Task =>
Copy verbatim the block of lines in the entries below whose first line contains "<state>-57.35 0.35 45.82" and whose last line contains "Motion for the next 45". Leave out all other lines.

==============================

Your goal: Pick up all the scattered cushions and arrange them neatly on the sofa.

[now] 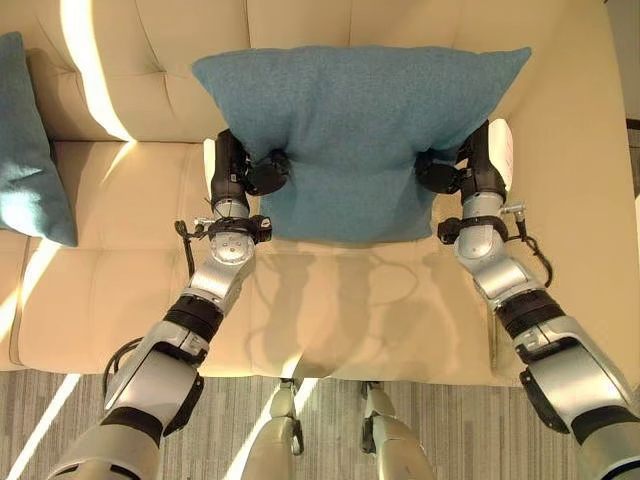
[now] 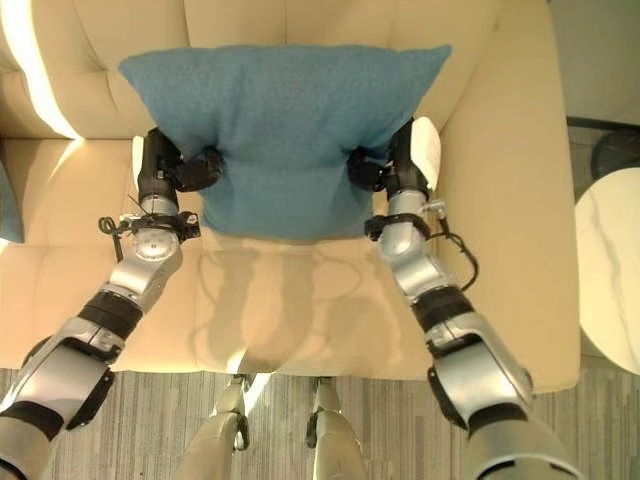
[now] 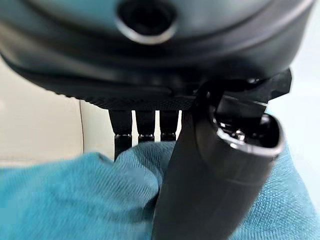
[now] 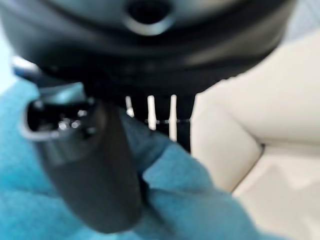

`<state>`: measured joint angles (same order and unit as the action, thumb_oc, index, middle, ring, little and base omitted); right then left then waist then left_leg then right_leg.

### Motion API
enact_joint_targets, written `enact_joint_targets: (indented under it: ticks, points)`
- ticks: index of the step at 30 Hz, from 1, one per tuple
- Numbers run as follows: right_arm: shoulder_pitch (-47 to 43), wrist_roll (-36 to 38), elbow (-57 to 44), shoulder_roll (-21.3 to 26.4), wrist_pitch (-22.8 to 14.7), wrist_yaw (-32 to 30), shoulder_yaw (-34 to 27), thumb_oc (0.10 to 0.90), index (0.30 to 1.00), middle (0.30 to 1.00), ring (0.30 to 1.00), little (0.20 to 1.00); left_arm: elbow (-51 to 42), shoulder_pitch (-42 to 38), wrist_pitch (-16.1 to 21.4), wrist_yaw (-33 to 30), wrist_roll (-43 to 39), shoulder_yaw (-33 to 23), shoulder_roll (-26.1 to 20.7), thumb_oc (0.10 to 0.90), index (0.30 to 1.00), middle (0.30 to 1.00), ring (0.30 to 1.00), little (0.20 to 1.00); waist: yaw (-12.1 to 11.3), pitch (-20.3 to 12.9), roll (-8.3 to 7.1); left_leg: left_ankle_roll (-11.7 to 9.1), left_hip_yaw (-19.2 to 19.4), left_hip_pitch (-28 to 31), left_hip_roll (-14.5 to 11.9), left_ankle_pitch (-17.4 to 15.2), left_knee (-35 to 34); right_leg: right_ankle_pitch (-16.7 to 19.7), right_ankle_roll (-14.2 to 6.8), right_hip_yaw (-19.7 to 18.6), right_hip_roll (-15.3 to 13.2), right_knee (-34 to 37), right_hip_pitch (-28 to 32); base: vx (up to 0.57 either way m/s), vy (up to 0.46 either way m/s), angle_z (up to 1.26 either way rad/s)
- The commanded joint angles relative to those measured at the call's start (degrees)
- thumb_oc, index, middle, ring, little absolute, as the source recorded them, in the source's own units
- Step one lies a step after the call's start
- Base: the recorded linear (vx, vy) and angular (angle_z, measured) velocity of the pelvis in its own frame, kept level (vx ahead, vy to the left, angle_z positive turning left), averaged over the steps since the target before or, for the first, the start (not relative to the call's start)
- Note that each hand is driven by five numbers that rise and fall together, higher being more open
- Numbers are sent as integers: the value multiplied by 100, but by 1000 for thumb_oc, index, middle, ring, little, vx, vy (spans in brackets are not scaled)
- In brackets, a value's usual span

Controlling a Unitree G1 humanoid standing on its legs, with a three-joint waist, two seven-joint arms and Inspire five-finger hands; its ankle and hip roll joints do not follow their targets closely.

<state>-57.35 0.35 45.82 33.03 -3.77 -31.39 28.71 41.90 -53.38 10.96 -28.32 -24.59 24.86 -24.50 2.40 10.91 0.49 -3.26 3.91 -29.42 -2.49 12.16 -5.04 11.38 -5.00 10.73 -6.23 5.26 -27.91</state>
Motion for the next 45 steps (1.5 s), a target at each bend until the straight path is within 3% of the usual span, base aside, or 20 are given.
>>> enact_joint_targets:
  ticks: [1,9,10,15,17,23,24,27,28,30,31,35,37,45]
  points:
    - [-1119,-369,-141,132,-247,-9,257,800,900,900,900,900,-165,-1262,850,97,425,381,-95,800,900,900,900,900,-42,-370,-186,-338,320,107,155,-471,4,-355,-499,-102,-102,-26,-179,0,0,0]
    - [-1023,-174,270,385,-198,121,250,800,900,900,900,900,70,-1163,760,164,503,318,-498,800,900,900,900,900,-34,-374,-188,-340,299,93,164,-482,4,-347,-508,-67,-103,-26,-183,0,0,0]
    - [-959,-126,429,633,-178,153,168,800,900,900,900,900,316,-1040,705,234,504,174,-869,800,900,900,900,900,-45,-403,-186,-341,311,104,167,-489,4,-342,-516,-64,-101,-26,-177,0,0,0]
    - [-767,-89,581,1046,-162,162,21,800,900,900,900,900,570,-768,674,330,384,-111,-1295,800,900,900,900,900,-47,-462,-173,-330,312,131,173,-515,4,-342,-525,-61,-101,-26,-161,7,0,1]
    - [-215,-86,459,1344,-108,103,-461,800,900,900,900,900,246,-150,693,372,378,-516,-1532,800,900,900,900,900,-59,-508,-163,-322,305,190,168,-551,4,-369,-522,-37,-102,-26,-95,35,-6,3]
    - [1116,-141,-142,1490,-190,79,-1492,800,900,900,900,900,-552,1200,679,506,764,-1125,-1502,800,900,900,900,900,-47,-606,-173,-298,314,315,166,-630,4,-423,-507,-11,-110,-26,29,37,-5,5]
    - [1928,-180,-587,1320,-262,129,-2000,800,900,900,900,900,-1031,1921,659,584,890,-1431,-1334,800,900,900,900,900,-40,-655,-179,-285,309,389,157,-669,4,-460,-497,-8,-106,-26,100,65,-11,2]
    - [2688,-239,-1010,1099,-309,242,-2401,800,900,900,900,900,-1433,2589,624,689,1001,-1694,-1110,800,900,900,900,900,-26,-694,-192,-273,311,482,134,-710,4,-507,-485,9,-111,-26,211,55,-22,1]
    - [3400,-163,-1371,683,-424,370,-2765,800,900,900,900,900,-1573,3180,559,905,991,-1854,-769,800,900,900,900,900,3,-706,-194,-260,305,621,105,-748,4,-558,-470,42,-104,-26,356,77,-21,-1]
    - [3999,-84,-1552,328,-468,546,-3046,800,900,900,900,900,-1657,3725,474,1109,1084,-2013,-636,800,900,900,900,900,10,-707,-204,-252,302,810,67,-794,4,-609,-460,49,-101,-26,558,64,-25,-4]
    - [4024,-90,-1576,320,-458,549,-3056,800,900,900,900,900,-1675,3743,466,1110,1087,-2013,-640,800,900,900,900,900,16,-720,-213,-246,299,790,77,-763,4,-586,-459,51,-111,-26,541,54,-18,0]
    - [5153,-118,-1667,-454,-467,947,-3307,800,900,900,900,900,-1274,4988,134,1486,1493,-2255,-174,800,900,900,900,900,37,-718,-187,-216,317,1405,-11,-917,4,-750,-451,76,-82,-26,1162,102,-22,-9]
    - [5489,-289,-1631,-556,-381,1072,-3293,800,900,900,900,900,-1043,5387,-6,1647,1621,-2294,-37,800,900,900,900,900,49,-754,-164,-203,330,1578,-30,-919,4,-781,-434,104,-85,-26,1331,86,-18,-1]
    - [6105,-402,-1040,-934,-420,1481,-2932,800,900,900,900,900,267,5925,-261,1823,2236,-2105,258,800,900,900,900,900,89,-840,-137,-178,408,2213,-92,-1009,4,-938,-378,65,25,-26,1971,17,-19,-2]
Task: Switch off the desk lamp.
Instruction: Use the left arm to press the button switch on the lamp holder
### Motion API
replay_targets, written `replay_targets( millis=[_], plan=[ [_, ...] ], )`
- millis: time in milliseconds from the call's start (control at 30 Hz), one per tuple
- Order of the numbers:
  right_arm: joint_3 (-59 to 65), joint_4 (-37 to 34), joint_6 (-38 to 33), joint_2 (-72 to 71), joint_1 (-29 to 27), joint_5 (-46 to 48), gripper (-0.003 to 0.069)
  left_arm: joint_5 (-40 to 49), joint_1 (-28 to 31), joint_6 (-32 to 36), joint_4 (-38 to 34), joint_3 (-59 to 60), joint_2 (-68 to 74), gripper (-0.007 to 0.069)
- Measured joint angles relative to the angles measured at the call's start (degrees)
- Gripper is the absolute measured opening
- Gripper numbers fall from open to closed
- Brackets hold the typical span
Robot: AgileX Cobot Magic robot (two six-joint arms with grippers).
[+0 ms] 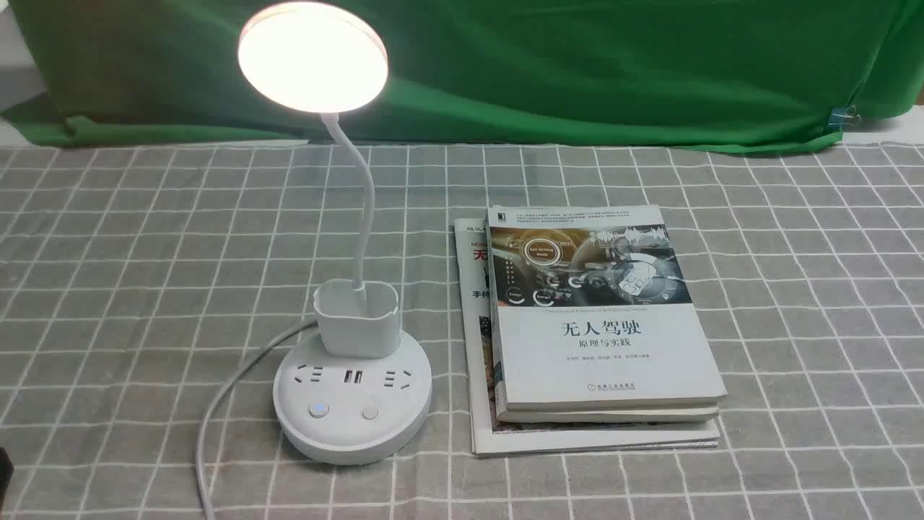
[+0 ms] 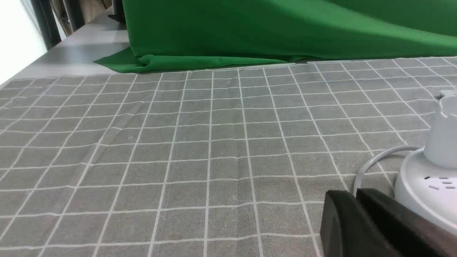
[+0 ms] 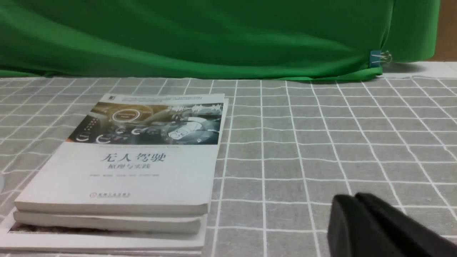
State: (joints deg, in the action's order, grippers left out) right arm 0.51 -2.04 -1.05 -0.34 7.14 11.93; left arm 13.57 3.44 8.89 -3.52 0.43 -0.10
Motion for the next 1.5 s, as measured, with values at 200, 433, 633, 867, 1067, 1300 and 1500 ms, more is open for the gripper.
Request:
replay_targets(
  millis=[200,433,633,867,1067,1300,1500],
  plan=[
    [0.0,0.0,-0.1,0.0,0.0,0.0,0.0036,0.0,0.0,0.0,0.0,0.0,0.0,0.0019],
    [0.0,0.0,-0.1,0.0,0.0,0.0,0.0036,0.0,0.0,0.0,0.0,0.0,0.0,0.0019],
    [0.0,0.0,-0.1,0.0,0.0,0.0,0.0036,-0.9,0.0,-0.4,-0.9,0.0,0.0,0.0019],
    [0.0,0.0,-0.1,0.0,0.0,0.0,0.0036,-10.7,0.0,-11.6,-21.4,0.0,0.0,0.0019],
    [0.0,0.0,-0.1,0.0,0.0,0.0,0.0036,-19.0,0.0,-16.2,-27.0,0.0,0.0,0.0019],
    [0.0,0.0,-0.1,0.0,0.0,0.0,0.0036,-3.0,0.0,-16.5,-20.7,-11.2,6.6,0.0019],
    [0.0,0.0,-0.1,0.0,0.0,0.0,0.0036,25.4,0.0,-11.8,-12.3,-30.4,29.3,0.0019]
  ],
)
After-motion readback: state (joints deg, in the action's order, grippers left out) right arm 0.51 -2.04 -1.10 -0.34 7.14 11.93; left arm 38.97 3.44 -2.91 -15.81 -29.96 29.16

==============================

Solution to this task =>
<state>-57.35 0.35 45.82 33.03 -3.77 -31.39 28.71 41.90 -53.38 10.96 -28.32 -24.59 24.86 -24.50 2.40 10.91 0.49 -3.26 3.91 -29.42 -2.49 12.16 -5.04 11.38 -5.00 10.73 -6.23 5.26 -27.91</state>
Motion for the next 45 steps (1.5 s), a target at each bend until the straight path is within 3% of the usual span, base aside, or 20 are given.

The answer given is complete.